(Task to carry out):
Answer with nothing except the number of lines in the listing that include the word "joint".

*** Supplied data

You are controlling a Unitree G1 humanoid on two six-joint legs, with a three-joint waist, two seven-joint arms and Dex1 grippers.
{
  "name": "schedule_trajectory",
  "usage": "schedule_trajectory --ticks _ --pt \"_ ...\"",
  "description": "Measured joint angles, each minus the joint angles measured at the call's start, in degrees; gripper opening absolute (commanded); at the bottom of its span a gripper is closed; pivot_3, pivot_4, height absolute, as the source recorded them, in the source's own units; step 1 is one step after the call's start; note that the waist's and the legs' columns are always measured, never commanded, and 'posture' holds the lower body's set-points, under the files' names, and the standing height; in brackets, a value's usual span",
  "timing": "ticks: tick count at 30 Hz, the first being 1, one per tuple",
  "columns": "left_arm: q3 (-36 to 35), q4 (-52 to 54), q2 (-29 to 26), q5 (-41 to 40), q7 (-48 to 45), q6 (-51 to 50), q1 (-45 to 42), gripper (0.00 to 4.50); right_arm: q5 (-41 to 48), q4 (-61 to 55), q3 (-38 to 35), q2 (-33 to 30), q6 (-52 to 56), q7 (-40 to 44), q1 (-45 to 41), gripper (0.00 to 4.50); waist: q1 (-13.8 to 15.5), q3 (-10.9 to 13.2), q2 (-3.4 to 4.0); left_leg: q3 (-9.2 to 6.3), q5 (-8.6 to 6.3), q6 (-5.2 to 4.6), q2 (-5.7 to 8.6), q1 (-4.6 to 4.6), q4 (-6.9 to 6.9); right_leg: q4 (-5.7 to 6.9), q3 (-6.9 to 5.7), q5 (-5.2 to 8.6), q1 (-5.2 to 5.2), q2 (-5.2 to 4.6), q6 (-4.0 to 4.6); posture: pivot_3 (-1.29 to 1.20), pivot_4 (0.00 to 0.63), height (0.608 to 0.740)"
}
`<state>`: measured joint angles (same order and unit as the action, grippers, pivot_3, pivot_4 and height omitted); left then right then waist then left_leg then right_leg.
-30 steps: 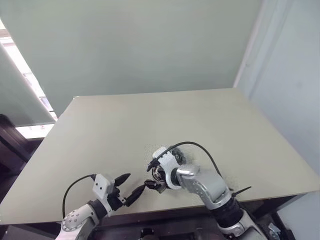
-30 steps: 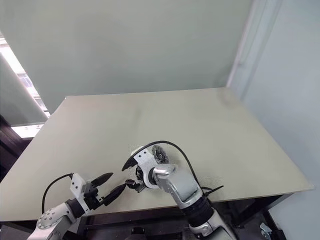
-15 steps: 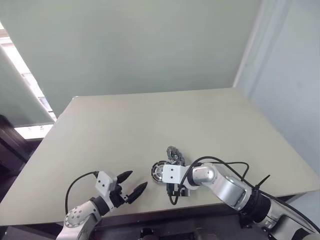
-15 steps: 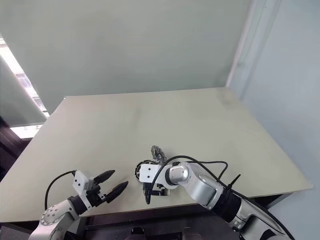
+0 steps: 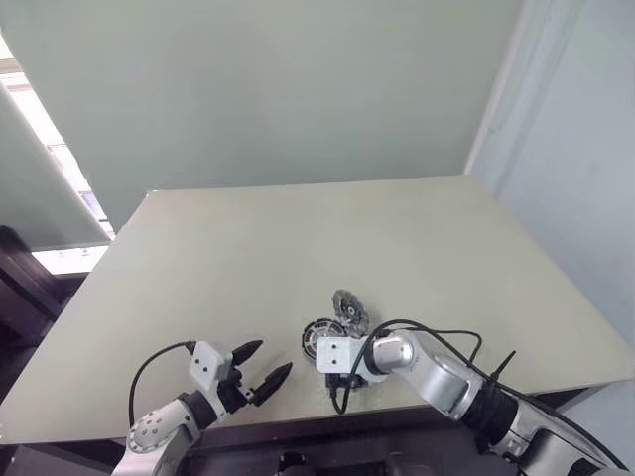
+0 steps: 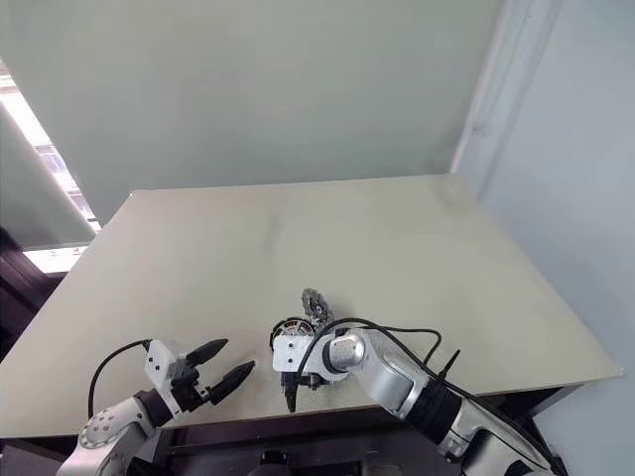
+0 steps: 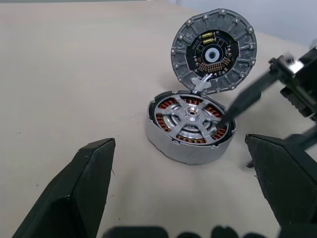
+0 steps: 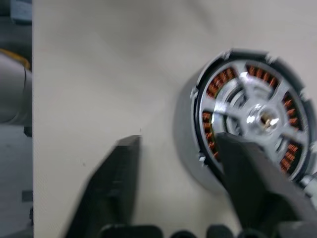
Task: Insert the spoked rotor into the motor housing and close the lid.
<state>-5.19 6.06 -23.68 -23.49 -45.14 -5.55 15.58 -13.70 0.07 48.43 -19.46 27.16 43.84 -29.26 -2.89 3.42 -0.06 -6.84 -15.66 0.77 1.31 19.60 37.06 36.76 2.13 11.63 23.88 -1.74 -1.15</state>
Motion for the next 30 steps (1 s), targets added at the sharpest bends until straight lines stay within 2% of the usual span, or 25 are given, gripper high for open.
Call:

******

(Task answer):
3